Era una estación sutil y no presagiaba nada bueno.

Aquella noche nevó por primera vez. Copos gruesos, suaves y mullidos descendían sobre el campamento. Se derretían antes de tocar el suelo y no quedaba ni rastro de ellos. Hubo uno que fue a parar a la cara de Chey cuando ésta se preparaba para la salida de la luna. La joven levantó el brazo y recogió otro con la palma de la mano, y luego se volvió y se lo enseñó a Powell.

Éste se limitó a asentir. Sus labios no eran más que una fina línea dibujada sobre el rostro. No veía nada fantasioso en la nieve.

No por primera vez, Chey se preguntó si el invierno en el Ártico sería muy arduo. Powell decía que la joven no podía ni imaginárselo. No podía prepararse para lo que le esperaba.

Chey no tuvo tiempo de preocuparse por ello. La luna se asomó al horizonte y una luz plateada engulló todos sus pensamientos.

Al instante, su loba se echó a correr, con los ojos entrecerrados por la alegría de la metamorfosis. Corría para escapar de los olores humanos del campamento. Aunque sólo hasta cierto punto, la loba comprendía que era su propio olor, el olor del cuerpo en el que había estado atrapada hasta que la luna había vuelto para liberarla.

Olisqueó el viento y descubrió que se habían producido cambios sutiles en el mundo. Todos los olores estaban algo apagados. La atmósfera se había enfriado tanto que en todos los lugares donde había agua al descubierto se formaba hielo, y el aire seco no transportaba los aromas con la misma eficacia que las húmedas brisas veraniegas a las que estaba acostumbrada. Era como si el mundo hubiera perdido una parte de sus colores, y la loba echó las orejas para atrás en su desaliento.

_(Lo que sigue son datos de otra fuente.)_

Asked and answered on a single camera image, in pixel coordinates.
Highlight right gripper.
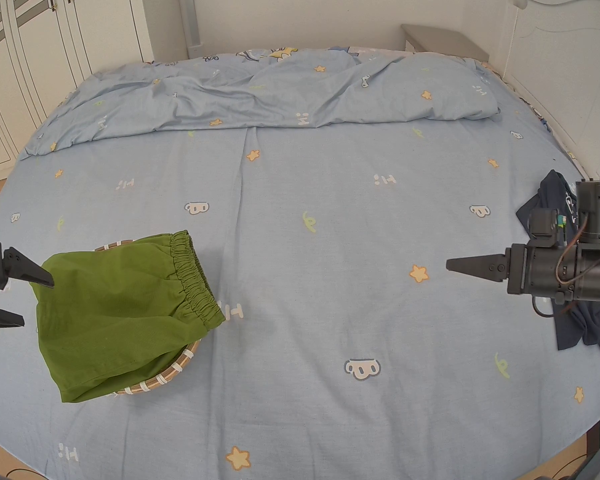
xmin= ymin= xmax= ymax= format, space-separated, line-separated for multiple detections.
xmin=445 ymin=242 xmax=582 ymax=304

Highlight green shorts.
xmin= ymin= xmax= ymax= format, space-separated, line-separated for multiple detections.
xmin=31 ymin=229 xmax=226 ymax=404

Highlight dark blue garment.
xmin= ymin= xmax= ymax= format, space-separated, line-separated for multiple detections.
xmin=516 ymin=169 xmax=600 ymax=364

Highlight bed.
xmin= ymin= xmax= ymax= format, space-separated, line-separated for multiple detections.
xmin=0 ymin=0 xmax=600 ymax=480

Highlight round woven basket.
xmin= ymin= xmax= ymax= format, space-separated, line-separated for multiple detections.
xmin=94 ymin=238 xmax=204 ymax=397

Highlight grey bedside table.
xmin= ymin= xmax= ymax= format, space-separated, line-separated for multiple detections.
xmin=400 ymin=23 xmax=491 ymax=65

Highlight white wardrobe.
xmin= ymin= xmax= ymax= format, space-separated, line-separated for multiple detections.
xmin=0 ymin=0 xmax=157 ymax=182

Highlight pale blue quilt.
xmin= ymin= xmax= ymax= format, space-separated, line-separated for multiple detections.
xmin=19 ymin=45 xmax=502 ymax=160

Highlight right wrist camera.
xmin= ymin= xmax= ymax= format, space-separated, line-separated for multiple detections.
xmin=526 ymin=207 xmax=569 ymax=249

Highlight black cable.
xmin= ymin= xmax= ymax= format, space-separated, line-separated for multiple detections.
xmin=531 ymin=295 xmax=575 ymax=320

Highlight white wall duct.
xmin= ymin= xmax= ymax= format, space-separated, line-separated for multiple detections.
xmin=174 ymin=0 xmax=202 ymax=62

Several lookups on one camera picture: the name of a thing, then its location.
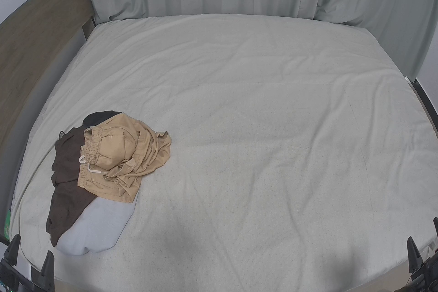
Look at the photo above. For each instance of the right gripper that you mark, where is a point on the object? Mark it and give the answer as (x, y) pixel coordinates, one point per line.
(427, 273)

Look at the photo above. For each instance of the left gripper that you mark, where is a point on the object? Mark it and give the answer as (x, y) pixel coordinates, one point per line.
(10, 275)

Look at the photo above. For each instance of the beige shorts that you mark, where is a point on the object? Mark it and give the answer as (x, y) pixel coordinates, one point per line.
(116, 150)

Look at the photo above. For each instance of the white garment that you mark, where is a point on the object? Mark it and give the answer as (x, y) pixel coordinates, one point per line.
(99, 225)

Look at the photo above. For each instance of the brown garment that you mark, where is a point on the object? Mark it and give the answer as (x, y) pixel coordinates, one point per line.
(68, 181)

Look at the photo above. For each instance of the black garment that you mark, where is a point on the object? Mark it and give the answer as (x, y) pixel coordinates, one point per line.
(99, 118)

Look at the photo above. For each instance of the bed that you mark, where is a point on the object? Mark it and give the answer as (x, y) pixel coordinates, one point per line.
(239, 78)

El macho salió al trote de detrás de unos arbustos y la hembra anduvo a su encuentro sobre las almohadillas de las zarpas. El lobo miraba en todas las direcciones, buscaba olores en el aire. Tal vez percibiera la misma merma de los sentidos que tanto la había molestado a ella. El macho abrió las fauces y dejó colgar la lengua, jadeó, forzó los costados para poder tomar más aire con los pulmones, y luego se volvió para mirarla con sus fríos ojos verdes. La hembra sabía que algo lo molestaba. ¿Qué podía ser? El mundo se helaba, pero ellos conservaban su libertad, se hallaban en sus cuerpos fuertes y veloces, y tenían que ir a cazar, y esto último era siempre motivo de alegría. Se acercó al macho para acariciarlo con el hocico y presionó el morro húmedo contra su clavícula.

El lobo empezó a volverse para responder a su gesto. Pero entonces se detuvo y todo su cuerpo quedó rígido.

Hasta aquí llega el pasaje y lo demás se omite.